A very simple mechanism is proposed that stabilizes the orbifold geometry within the context of the Randall-Sundrum proposal for solving the hierarchy problem. The electro-weak TeV scale is generated from the Planck scale by spontaneous breaking of the orbifold symmetry.

\end{abstract}

\pacs{04.50.+h, 98.80.Cq}


M-theory represents the most remarkable theoretical success of the end of the millenium. The moduli space of this theory contains all five, anomaly free, ten-dimensional superstring theories and the eleven-dimensional supergravity. In this context the most successfull cosmological construction is that of Horava and Witten\cite{hw}. Compactification of the Horava-Witten theory on an eleven-dimensional orbifold $R^{10}\times S^1/Z_2$ to four dimensions on a deformed Calabi-Yau manifold yields that the resulting theory has $N=1$ supersymmetry. This implies, in turn, that the early universe has undergone a phase where it was five-dimensional\cite{lwc}. In Ref.\cite{lukas} an effective five-dimensional theory was derived by direct compactification of the Horava-Witten theory on a Calabi-Yau space. A static solution to the field equations of this theory exists that may be interpreted as a pair of parallel three-branes that are located at the fixed points of the circle that represent the boundaries of the orbifold $S^1/Z_2$.

A set-up with two three-branes located at the boundaries of a five-dimensional $AdS_5$ spacetime has been used recently by Randall and Sundrum to address the hierarchy problem\cite{randall}. They proposed an scenario where the metric is not factorizable. The four-dimensional metric, in this scenario, is multiplied by a "warp" factor which is a function of the additional dimension

$$
ds^2=e^{-2k|y|}\eta_{nm}dx^n dx^m+dy^2,
\eqno{(1)}
$$
where $k$ is a scale of order the Planck scale, $x^a$ are the usual 4-d coordinates and $0\leq y\leq\pi\lambda$ is the coordinate of the extra dimension.
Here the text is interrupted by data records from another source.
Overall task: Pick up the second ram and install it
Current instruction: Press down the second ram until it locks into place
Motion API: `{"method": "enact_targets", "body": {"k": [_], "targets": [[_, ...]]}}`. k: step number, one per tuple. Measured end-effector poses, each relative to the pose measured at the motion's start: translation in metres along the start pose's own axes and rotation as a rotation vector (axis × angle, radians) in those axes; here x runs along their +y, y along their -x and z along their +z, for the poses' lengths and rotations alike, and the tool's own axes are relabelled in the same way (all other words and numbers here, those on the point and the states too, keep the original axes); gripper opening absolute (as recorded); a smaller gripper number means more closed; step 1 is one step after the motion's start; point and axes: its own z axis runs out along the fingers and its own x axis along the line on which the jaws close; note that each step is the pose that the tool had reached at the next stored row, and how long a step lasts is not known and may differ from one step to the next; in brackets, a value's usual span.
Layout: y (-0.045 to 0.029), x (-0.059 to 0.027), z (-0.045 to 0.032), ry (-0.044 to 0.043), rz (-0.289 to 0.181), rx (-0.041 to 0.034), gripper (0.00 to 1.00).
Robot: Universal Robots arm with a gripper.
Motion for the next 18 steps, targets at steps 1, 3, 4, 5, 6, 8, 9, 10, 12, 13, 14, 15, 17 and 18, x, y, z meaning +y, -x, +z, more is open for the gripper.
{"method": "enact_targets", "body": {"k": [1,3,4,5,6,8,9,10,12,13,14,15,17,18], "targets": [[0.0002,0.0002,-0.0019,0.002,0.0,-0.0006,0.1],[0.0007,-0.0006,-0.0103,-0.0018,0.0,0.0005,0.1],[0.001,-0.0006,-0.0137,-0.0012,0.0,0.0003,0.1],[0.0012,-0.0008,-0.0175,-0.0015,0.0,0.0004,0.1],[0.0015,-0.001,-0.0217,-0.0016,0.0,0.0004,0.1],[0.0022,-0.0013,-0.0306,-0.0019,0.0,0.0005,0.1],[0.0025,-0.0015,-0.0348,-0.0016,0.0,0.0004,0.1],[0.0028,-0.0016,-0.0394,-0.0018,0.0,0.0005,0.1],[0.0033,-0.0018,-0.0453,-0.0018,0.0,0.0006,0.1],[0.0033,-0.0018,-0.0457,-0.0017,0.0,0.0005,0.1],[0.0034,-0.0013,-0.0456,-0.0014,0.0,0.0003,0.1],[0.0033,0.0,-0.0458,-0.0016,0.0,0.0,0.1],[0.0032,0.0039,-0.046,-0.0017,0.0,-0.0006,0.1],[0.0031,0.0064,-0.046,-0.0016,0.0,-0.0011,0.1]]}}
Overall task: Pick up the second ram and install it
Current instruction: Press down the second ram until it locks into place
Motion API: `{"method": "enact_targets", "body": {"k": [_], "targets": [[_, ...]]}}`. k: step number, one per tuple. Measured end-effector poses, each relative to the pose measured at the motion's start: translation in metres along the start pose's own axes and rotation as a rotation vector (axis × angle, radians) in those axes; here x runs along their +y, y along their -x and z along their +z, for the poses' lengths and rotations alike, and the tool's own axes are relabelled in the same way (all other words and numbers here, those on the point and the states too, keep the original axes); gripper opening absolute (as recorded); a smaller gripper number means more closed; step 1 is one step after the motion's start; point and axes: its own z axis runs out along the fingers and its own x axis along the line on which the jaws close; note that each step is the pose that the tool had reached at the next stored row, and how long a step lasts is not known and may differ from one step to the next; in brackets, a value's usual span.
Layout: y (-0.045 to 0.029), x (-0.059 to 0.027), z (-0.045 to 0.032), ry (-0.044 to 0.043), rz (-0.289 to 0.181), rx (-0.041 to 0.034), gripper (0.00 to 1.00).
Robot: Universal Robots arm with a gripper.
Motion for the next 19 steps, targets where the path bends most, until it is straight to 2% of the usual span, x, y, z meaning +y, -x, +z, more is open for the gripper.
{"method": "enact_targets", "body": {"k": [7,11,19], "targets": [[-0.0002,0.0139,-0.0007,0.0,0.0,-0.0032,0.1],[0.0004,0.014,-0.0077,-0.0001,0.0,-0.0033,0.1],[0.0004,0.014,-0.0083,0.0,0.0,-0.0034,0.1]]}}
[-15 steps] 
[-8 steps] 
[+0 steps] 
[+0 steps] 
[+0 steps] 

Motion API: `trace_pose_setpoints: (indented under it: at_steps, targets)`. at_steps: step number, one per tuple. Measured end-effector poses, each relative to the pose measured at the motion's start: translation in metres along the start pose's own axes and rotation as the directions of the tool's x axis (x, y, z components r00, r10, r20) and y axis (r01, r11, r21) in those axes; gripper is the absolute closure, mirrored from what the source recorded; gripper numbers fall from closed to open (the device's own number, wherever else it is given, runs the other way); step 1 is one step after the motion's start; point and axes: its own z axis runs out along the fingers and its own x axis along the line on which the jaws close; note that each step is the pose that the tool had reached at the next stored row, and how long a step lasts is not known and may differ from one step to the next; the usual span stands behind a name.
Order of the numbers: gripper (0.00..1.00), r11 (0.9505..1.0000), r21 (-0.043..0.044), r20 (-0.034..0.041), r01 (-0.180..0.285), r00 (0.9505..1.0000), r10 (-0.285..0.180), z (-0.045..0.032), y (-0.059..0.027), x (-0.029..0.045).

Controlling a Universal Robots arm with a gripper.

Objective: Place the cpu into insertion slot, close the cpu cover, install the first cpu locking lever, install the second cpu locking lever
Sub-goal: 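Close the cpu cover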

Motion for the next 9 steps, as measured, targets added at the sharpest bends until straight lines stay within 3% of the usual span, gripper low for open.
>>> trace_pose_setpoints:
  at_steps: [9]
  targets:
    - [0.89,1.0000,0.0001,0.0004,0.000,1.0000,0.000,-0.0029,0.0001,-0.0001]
This line-element is consistent with orbifold symmetry ($y\rightarrow -y$) and with four-dimensional Poincare invariance\cite{randall}. Randall and Sundrum have shown that this metric is a solution to Einstein's equations in a simple set-up with two three-branes and appropriate cosmological terms. The two three-branes are located at the orbifold fixed points $y=0$ and $y=\pi\lambda$. These represent the boundaries of the five-dimensional spacetime. 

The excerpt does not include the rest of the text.